Current Scenario & Business Need:
Currently, client has an on premise Teradata Warehouse infrastructure to store their multi Terabytes of data which is increasing in volume day by day.
- The current Teradata infrastructure has already been exhausted by as much as 70% which prompted the client to look for alternative solution apart from scaling the Teradata warehouse vertically.
- The maintenance of on-premise infrastructure at such a scale is also a concern for client which made the client look for a cloud based data warehousing solution.
- The existing client setup used Ab Initio for ETL requirements which increased the cost of operations. The client wanted a low cost ETL solution for the cloud infrastructure.
- Client had an existing PowerBI licence which the client wanted to utilize to generate reports to data-driven business decisions.
Our team met business stakeholders to understand their current setup, overall business requirements and propose a solution. We decided to develop a scalable Data Warehouse, ETL and reporting solution for the client using AWS Cloud Services. We used
- AWS Redshift to create a Data Warehouse
- AWS Glue for the ETL process
- Existing PowerBI for reporting purposes
Here is the architecture diagram of the proposed solution:
Data Extraction & Storage:
We extracted the relevant data from Teradata warehouse and stored it into a Virtual Machine in CSV, Avro and Parquet formats to test the compatibility of different data storage formats with the ETL process – AWS Glue. The files were uploaded to S3 from the virtual machine via a secure channel to make sure that the data is not compromised during transit.
Our next step was to prepare the data, i.e., perform the logical operations on the data so that it can be stored in the data warehouse as well as could be used for reporting purposes with least/no manipulation. We wrote ETL scripts using pyspark and scheduled those scripts to be executed at some specific time using AWS Glue.
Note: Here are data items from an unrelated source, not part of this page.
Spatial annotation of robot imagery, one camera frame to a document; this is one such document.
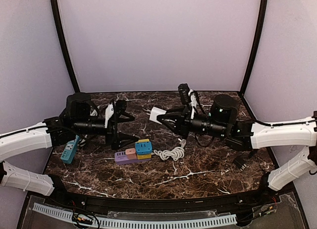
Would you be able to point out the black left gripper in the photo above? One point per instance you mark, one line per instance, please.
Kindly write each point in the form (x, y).
(113, 127)

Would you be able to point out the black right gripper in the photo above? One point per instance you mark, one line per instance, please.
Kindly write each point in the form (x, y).
(184, 121)

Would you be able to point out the white charger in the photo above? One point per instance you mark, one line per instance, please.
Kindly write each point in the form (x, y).
(154, 113)

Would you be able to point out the blue adapter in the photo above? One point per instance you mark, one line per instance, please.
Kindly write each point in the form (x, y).
(143, 148)

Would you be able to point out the pink charger plug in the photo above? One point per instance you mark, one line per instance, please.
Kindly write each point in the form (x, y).
(131, 153)

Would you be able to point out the purple power strip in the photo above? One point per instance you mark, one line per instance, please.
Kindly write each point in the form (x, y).
(121, 159)

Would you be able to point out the yellow cube socket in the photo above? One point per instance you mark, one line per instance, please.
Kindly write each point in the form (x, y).
(139, 157)

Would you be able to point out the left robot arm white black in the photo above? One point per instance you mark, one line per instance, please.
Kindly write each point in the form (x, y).
(81, 117)

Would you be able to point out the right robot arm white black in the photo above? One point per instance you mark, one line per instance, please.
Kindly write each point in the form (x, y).
(244, 135)

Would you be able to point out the black plug adapter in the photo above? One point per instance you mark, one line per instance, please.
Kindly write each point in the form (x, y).
(239, 162)

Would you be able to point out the teal power strip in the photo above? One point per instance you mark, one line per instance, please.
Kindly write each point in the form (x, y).
(69, 151)

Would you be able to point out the black front aluminium rail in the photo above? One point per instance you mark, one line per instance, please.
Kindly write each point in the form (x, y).
(240, 203)

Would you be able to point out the white slotted cable duct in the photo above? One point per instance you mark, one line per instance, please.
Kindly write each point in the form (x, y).
(125, 220)

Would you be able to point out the right black frame post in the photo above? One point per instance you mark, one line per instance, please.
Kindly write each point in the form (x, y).
(255, 46)

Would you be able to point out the black frame post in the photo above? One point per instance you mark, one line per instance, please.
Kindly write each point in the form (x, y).
(255, 46)
(63, 45)

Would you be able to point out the left black frame post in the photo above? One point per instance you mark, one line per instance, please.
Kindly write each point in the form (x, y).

AWS Glue processed the data from S3, made necessary transformations and stored the resultant data into AWS Redshift. We wrote more data manipulation queries in SQL to further process the data stored in AWS Redshift and prepare it for reporting.
We used PowerBI to present the reporting data. We installed powerBI desktop on an EC2 instance so that the data can be accessed from AWS Redshift with minimal network latency and reports can be generated in seconds.
The reports developed were populated with data within 10 seconds due to current setup.